The conversion numbers I observed from mobile devices seems rather disappointing. While this can be attributed to many things, such as volume, offer, usability of the mobile landing page, another reason should be considered.
According to a Google/Nielsen study released in March, three out of four mobile searches trigger follow-up actions, whether it be further research, a store visit, a phone call, a purchase or word-of-mouth sharing. Considering this, the mobile activity we see in performance snapshot may be just the starting point driving multi-channel conversions.
How to approach a mobile strategy:
- Look at the overall mobile traffic on the website from all sources. Compare to paid search to understand how it is similar or dissimilar.
- Examine the page per visit, time on site, and conversions from mobile to determine the engagement from mobile.

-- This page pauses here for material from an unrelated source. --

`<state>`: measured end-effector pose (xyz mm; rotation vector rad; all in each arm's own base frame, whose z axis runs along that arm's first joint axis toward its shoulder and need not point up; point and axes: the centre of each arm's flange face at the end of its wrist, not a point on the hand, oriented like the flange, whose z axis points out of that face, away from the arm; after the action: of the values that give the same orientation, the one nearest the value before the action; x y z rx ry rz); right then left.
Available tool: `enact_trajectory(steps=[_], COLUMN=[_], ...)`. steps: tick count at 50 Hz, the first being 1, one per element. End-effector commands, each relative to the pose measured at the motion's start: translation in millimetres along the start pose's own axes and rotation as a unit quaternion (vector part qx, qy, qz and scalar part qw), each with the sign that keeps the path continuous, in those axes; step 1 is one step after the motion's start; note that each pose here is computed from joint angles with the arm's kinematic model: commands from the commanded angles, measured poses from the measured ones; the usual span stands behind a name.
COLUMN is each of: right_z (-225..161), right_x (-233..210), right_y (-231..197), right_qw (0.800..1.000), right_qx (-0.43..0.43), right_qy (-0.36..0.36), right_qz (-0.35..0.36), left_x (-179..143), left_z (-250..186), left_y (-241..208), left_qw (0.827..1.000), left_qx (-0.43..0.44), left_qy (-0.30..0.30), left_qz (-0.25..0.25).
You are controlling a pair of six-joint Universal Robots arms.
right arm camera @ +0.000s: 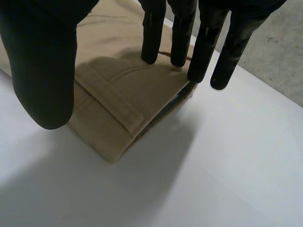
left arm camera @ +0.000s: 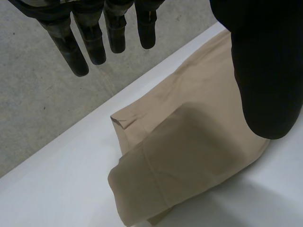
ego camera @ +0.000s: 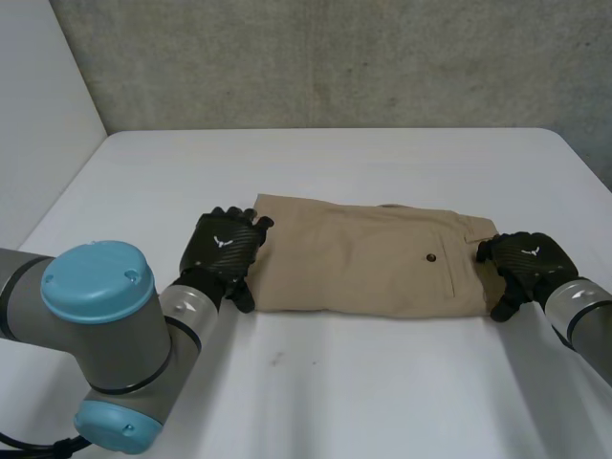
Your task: Fold the shorts.
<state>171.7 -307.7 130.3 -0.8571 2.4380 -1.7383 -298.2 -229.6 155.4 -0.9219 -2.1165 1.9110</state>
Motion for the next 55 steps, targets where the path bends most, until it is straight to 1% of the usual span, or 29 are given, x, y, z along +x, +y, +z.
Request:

If it’s low, new mobile campaigns will likely show more of the same low engagement, so now is the time to optimize the website experience.
- If there is a decent conversion rate and integration with the site, consider how that can be optimized to a more mobile experience with mobile specific pages, offers, or conversion paths that are easier/quicker for users.
- Dig into paid search settings by reviewing past mobile CPCs and adjusting enhanced campaign percentage to similar. Review locations or time of day to identify trends and considering bid adjustments to capture this.
- Plan ahead on ways to increase conversions based on what you know and will learn. Will the optimizations focus on bids, ad copy, landing pages, conversion path, or all of the above?